Trapping Rain Water — Why This Simple Problem Is Fascinating for System Designers
tl;dr: A systems-design perspective on Trapping Rain Water: from brute force to streaming-style state minimization.
At first glance, Trapping Rain Water looks like a typical coding interview problem. Given an array representing elevation heights, compute how much water is trapped after rain.
Most people see it as an algorithm puzzle.
From a system design mindset, it is surprisingly beautiful.
The Naive Way: Local Thinking
The first instinct is simple:
For every position:
- Find the tallest bar on the left
- Find the tallest bar on the right
- Water stored =
min(left_max, right_max) - height[i]
This works, but it requires scanning the array repeatedly.
Time complexity: O(n²).
This is how many systems start in real life: locally correct, globally inefficient.
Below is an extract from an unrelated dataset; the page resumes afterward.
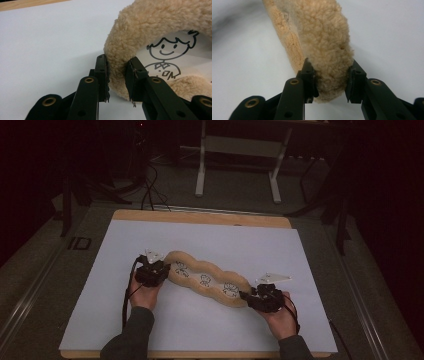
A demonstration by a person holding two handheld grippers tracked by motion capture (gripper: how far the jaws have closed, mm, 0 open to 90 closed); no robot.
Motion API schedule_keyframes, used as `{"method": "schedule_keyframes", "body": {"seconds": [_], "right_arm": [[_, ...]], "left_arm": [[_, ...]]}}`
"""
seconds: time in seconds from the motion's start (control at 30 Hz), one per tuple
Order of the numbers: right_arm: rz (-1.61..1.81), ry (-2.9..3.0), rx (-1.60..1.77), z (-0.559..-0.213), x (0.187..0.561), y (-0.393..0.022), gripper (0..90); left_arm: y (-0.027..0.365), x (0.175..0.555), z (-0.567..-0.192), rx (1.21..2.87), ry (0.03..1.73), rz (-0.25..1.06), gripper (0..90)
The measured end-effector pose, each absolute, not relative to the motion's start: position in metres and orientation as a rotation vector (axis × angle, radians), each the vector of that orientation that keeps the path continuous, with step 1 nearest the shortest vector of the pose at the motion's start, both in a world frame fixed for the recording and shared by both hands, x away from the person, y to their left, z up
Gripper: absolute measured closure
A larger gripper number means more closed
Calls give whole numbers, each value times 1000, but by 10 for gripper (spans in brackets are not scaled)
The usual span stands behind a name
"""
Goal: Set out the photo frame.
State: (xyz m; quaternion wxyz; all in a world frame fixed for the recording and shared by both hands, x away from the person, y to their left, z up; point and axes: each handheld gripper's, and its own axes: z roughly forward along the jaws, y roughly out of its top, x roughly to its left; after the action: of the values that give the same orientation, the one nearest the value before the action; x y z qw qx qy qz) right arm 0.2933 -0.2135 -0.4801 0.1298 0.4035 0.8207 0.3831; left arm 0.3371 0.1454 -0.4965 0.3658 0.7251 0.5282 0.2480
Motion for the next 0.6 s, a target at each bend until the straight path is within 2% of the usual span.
{"method": "schedule_keyframes", "body": {"seconds": [0.6], "right_arm": [[1094,2380,1080,-468,322,-206,657]], "left_arm": [[152,331,-491,1785,1476,659,743]]}}
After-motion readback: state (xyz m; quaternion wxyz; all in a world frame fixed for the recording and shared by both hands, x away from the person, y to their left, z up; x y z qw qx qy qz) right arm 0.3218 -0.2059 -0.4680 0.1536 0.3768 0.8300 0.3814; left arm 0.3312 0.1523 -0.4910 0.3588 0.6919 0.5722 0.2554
First Optimization: Precomputation
We realize something important:
The left max and right max values are reused many times.
So we precompute them.
left_max[i]right_max[i]
Now each index becomes a constant-time lookup.
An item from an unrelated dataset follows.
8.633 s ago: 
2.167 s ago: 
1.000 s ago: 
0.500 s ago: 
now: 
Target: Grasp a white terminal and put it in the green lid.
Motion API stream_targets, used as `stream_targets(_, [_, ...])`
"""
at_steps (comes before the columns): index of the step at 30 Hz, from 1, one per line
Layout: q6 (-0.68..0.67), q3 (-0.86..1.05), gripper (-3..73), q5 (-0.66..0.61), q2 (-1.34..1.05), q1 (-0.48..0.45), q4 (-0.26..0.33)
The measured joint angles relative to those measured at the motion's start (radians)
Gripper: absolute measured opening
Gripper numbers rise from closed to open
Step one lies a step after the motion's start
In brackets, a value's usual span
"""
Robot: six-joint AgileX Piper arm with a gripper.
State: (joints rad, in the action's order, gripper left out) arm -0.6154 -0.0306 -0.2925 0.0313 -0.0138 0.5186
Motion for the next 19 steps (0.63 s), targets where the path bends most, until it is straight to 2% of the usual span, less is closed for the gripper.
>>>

Time complexity becomes O(n), but we pay with extra memory.
This resembles many backend systems:
- Pre-aggregations
- Materialized views
- Cached metadata
We trade space for speed.
The Elegant Solution: Two Pointers
Then comes the real architectural insight.
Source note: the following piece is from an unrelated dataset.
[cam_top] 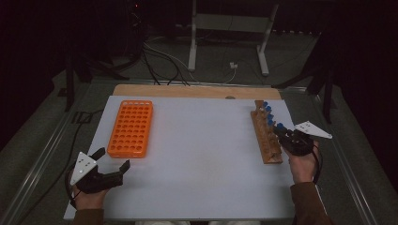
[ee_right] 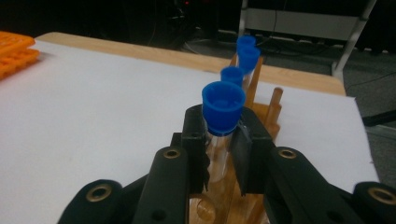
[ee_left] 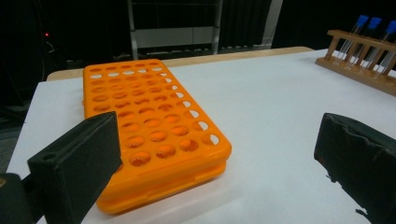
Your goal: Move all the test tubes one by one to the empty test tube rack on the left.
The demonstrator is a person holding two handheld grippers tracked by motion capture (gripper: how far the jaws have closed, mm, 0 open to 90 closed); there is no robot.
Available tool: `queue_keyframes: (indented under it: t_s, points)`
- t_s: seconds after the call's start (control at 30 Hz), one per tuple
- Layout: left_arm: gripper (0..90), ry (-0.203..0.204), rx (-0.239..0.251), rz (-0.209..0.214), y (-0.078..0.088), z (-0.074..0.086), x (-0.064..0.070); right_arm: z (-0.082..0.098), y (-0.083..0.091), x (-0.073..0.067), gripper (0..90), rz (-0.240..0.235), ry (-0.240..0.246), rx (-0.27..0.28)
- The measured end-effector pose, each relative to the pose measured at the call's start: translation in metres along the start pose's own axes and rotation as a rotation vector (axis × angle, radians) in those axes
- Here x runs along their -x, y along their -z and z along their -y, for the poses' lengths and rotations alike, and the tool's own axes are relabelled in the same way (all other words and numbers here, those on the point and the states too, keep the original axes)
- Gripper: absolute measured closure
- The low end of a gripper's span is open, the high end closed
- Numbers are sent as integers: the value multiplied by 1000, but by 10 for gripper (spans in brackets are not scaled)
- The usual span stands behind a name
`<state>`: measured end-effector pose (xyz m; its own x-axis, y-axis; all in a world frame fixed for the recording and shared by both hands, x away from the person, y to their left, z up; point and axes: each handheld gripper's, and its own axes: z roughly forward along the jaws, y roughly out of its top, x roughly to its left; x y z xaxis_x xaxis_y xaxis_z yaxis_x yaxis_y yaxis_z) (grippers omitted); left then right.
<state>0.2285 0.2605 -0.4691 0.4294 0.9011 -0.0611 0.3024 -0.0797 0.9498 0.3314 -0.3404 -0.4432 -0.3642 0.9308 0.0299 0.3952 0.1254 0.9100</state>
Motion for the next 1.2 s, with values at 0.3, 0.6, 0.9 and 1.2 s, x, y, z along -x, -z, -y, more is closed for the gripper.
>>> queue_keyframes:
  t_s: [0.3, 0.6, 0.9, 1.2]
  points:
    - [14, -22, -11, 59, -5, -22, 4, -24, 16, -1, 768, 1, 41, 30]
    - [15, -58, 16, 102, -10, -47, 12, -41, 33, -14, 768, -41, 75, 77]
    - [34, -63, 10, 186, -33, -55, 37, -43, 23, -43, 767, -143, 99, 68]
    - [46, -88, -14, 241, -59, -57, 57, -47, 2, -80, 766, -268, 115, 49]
We notice something subtle:
Water at a position depends on the smaller boundary.
So we do not need full arrays.
We maintain:
left_maxright_max- Two pointers moving inward
Whichever side has the smaller max determines the water.
Now we achieve:
- O(n) time
- O(1) space
This is the same evolution seen in scalable systems:
| Stage | System Analogy |
|---|---|
| Brute force | Repeated database queries |
| Precompute | Caching / indexing |
| Two pointers | Streaming computation |
The Deeper System Design Lesson
The problem teaches a fundamental architecture principle:
Global constraints can often be solved using minimal local state.
Instead of storing everything, we track only what matters:
- Current left boundary
- Current right boundary
This mirrors:
- Streaming pipelines
- Distributed log processing
- Real-time analytics systems
You do not store the whole world. You track just enough state to make the next decision.
Why I Love This Problem
It compresses a deep systems idea into 20 lines of code.
You start with brute force thinking.
Then caching.
Then finally realize:
The system only needs two moving boundaries.
A tiny algorithm that quietly teaches how scalable systems evolve.
And that is why Trapping Rain Water is more than an interview question.
It is a lesson in architecture thinking.